While some may think it isn’t a big deal to know where their ancestors came from, knowing your bloodline could be helpful in ways you might not have even thought of.

That’s where the family tree comes in.

Sketching together your family tree takes time, patience and dedication, but it’s a great opportunity for families to spend time together and learn a little history.

“As a parent of young children, there’s nothing I’m more focused on as a project for my children because it really is a great thing to do with them and leave behind for them,” said Kevin James, professor at the University of Guelph’s department of history.

“The earlier parents start putting one together, the more parents can leave behind for their children to build upon and learn from.”

But putting it together can seem overwhelming. Where and how do you start? Who and what should you look for?

So here is everything you need to know about putting together your very own family tree.

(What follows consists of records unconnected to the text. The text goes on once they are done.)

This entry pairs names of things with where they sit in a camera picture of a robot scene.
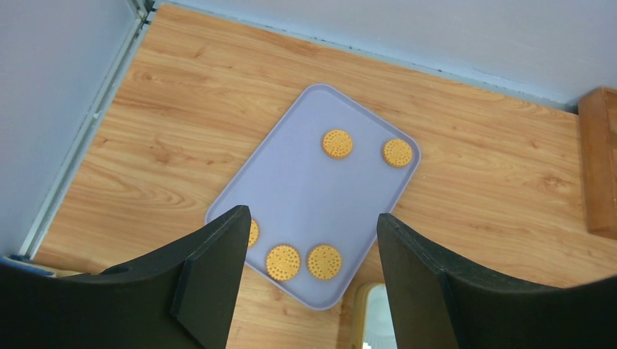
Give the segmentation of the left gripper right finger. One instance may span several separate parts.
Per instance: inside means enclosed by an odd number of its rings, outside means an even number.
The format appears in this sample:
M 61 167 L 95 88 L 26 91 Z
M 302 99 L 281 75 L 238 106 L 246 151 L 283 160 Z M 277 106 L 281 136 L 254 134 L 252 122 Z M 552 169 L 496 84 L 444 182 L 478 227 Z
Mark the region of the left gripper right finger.
M 378 249 L 399 348 L 614 348 L 616 277 L 569 288 L 508 276 L 387 213 Z

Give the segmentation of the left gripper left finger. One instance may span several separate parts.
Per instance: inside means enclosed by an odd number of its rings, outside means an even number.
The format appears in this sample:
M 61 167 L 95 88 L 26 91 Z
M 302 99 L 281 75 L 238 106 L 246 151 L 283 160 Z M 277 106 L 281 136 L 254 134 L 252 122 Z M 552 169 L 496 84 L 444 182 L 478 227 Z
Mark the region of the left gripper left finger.
M 250 232 L 238 205 L 99 274 L 53 278 L 1 263 L 3 348 L 224 348 Z

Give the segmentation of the gold square cookie tin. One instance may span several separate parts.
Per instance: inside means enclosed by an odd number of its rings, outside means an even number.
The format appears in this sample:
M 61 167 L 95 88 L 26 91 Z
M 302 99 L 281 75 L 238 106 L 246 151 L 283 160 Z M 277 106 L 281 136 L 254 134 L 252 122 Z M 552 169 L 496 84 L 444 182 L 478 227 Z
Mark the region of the gold square cookie tin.
M 358 288 L 350 348 L 397 348 L 385 284 L 371 283 Z

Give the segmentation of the lavender plastic tray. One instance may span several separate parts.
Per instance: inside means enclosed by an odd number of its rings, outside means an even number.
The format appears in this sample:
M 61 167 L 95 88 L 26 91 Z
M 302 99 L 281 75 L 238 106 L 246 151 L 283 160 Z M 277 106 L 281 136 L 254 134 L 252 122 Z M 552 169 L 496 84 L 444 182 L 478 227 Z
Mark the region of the lavender plastic tray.
M 334 159 L 322 150 L 331 129 L 351 135 L 352 152 Z M 400 138 L 413 150 L 405 167 L 391 167 L 382 147 Z M 378 216 L 391 212 L 421 162 L 411 136 L 327 84 L 306 87 L 213 201 L 210 222 L 237 205 L 246 205 L 260 226 L 245 263 L 266 274 L 266 256 L 277 245 L 296 248 L 302 259 L 320 244 L 343 258 L 330 280 L 313 277 L 302 265 L 277 286 L 314 310 L 327 310 L 342 298 L 376 239 Z

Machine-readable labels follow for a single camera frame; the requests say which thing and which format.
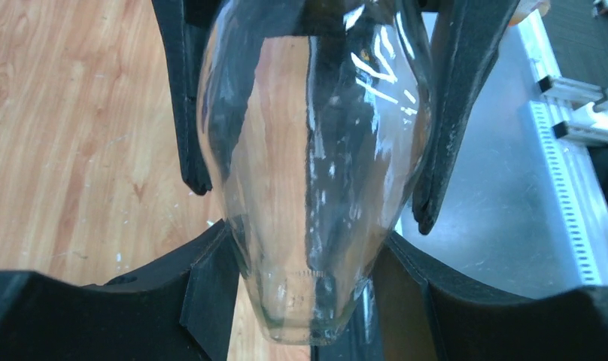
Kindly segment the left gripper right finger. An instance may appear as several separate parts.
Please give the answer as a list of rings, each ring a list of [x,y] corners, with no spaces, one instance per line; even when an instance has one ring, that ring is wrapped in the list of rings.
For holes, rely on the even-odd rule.
[[[313,360],[608,360],[608,287],[529,299],[391,234],[340,339]]]

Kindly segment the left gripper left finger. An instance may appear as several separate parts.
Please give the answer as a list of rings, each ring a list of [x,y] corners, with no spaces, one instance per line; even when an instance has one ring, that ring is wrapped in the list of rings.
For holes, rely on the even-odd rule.
[[[0,360],[224,360],[238,282],[223,221],[103,285],[0,271]]]

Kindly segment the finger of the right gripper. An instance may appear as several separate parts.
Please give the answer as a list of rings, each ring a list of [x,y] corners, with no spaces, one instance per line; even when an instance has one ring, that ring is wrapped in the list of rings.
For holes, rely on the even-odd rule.
[[[498,58],[500,40],[518,0],[420,1],[437,15],[431,37],[433,130],[415,186],[412,213],[418,231],[436,224],[473,106]]]
[[[212,185],[197,135],[197,87],[208,31],[220,4],[219,0],[152,1],[166,55],[181,176],[198,196]]]

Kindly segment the clear bottle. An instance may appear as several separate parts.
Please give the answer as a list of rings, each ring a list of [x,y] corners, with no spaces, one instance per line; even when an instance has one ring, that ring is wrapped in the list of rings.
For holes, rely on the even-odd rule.
[[[196,128],[263,334],[333,343],[409,198],[431,130],[415,1],[224,1]]]

Where to start and what to look for

Start with what you know and start young, James advises.

“When you’re young, you have access to the oral testimony of people who are maybe more knowledgeable than you and who have hopefully had discussions with their parents’ grandparents,” said James. “It’s a great launching point for Internet research.”

With names of important folks and perhaps dates in your back pocket, the next step is to scan government and other available documents that can be accessed through libraries, archives or online sources.

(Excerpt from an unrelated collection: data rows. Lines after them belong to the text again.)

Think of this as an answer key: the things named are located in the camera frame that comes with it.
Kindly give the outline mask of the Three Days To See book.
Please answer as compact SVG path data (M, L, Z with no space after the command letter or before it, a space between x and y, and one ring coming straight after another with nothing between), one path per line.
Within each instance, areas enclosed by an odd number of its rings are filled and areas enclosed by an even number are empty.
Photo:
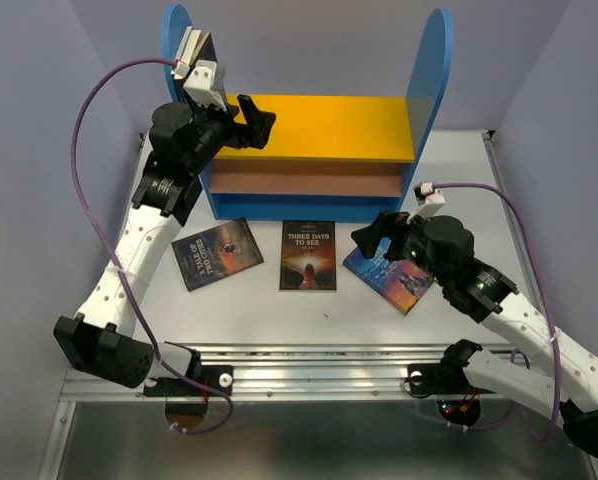
M337 289L333 221L283 222L279 288L310 292Z

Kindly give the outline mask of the green cover book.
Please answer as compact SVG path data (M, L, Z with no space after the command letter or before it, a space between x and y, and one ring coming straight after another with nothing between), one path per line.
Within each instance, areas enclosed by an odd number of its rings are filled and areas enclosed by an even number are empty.
M175 54L175 67L172 69L172 78L175 81L184 80L188 76L192 69L197 45L202 36L202 31L194 29L192 26L185 29Z

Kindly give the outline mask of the Nineteen Eighty-Four book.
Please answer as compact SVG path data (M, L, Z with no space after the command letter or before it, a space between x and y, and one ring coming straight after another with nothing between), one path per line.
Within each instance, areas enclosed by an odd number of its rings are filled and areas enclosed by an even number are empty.
M199 36L193 50L192 66L195 67L198 61L217 62L217 55L211 32L196 30L196 33L198 33Z

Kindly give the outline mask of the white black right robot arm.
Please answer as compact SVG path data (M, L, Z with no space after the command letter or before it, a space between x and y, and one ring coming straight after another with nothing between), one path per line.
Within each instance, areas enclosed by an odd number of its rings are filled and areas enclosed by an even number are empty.
M575 446L598 459L598 357L551 330L544 313L509 278L478 260L474 236L460 220L445 215L407 220L402 213L382 212L351 237L366 259L389 239L386 260L413 261L453 308L506 339L539 368L517 367L468 343L462 356L440 364L445 387L461 390L470 384L556 419Z

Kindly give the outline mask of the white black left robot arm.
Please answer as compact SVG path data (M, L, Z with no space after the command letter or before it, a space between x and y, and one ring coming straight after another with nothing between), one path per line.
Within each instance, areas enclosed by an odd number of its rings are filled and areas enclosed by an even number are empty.
M130 200L126 224L88 299L53 330L70 365L81 372L134 388L158 361L151 344L134 339L140 304L156 267L197 202L200 174L224 147L262 149L276 116L248 95L235 106L171 102L152 114L152 148Z

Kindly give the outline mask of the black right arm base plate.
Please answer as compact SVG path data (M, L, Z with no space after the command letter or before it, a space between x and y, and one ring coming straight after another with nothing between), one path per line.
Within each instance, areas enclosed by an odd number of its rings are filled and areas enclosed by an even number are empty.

Now with the existence of online family tree builders (like Ancestry and Find My Past), many of those documents (like census records, birth and death certificates, etc.) can be accessed through one source, rather than making trips to various locations.

And there’s more help out there, if you’re a hands-on kind of researcher.

Local archives, like the City of Ottawa archives at 100 Tallwood Dr., have staff to help you. Just by calling ahead with a family name and/or the subject you’re researching, staff will pull all records related to your request and have them ready for you, free of charge. It’s treasure hunting at its finest.

The tools to use

Aside from online family tree builders, there’s a new trend emerging in genealogy: DNA testing.

DNA testing is a way to fast-track and find long-lost family connections, ethnic makeup and migration patterns of ancestors from as far back as 1,000 years ago, and can be done by purchasing kits online.

These kits are non-invasive and only require you to spit in a vial and mix it with a solution before sending it off.

“Sometimes there are gaps to what records are available to us through whatever circumstance,” said family historian Leslie Anderson. “This is where DNA comes in. It’s a new science and people are typically interested in it for health reasons.”

By knowing your DNA and through research of death certificates, you’re able to find out any health issues past family members dealt with, making it easier to understand what ailments your family may be prone to.

If you’re interested in making DNA a part of your research, Anderson suggests taking the test while an older relative is still living, so they can take it as well. That way, you can go even further back in your research.